Aanbestedende diensten mogen voorts eisen dat bedrijven aantonen dat zij kunnen voldoen aan de milieu-eisen die zij aan het product of productieproces hebben gesteld (is het betreffende bedrijf in staat om een autobus te maken met een lage NOx-uitstoot, weet een aannemer hoe hij kozijnen van milieu-vriendelijk verkregen hout moet maken) of aan de sociale eisen (heeft een arbo-dienstverlener aantoonbare kennis en ervaring op het gebied van de adviezen die hij moet geven, heeft een aannemer ervaring met het maken van rolstoelvriendelijke ingangen van een bedrijf). Hiertoe mag de aanbestedende dienst criteria uit milieukeuren of sociale labels gebruiken, voorzover die voldoen aan bovengestelde voorwaarden (ze moeten betrekking hebben op het product, de dienst of het werk zelf of op de directe productie daarvan). Hij mag daarbij aangeven dat bepaalde milieukeuren of sociale labels gelden als bewijs dat de inschrijver voldoet aan de gestelde criteria. De aanbestedende dienst mag niet eisen dat een inschrijver een bepaald milieukeur of sociaal label heeft, want de inschrijver mag ook op andere wijze bewijzen dat hij aan de gestelde milieucriteria of sociale criteria voldoet.
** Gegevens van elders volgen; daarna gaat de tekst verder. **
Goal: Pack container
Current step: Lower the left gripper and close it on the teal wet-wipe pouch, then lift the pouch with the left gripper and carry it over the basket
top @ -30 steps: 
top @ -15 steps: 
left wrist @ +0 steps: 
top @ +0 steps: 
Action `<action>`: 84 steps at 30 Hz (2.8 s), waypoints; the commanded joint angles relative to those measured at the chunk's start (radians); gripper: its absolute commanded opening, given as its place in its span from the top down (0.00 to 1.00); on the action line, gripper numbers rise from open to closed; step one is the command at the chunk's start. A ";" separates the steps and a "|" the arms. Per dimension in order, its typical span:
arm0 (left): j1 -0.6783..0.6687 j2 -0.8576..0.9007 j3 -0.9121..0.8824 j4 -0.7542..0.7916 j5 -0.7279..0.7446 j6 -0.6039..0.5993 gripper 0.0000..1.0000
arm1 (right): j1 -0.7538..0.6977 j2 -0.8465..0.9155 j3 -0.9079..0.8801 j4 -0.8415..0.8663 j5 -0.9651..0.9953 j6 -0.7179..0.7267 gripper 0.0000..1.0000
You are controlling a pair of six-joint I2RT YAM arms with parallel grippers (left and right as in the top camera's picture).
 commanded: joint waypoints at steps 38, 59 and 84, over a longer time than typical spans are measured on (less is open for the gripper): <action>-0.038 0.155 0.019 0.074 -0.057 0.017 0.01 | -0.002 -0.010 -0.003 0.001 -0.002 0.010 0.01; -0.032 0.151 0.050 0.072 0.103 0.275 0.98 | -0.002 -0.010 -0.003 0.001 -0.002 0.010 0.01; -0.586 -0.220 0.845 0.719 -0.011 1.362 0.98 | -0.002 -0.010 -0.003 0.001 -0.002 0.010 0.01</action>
Het doel van de herziening van het wetgevend pakket is stroomlijning, verduidelijking en modernisering van de bestaande regels voor aanschaffingen door overheden. Transparantie, meer concurrentie en daarmee betere prijs-kwaliteit verhoudingen bij de aanschaf door overheden van diensten, leveringen en werken staat voorop. De Europese richtlijnen voor overheidsopdrachten hebben niet tot doel om een Europese standaard voor MVO neer te leggen, maar vormen wel een middel om MVO te bevorderen. Het is daarbij van belang dat voorkomen wordt dat deze mogelijkheden misbruikt worden om markten af te schermen voor aanbieders van buitenaf. Een Europese standaard zou direct tot bedrijven gericht dienen te zijn en in een aparte richtlijn moeten worden neergelegd. Op dit moment inventariseert de Commissie de mogelijkheden en heeft hiertoe in het najaar van 2001 een groenboek gepubliceerd.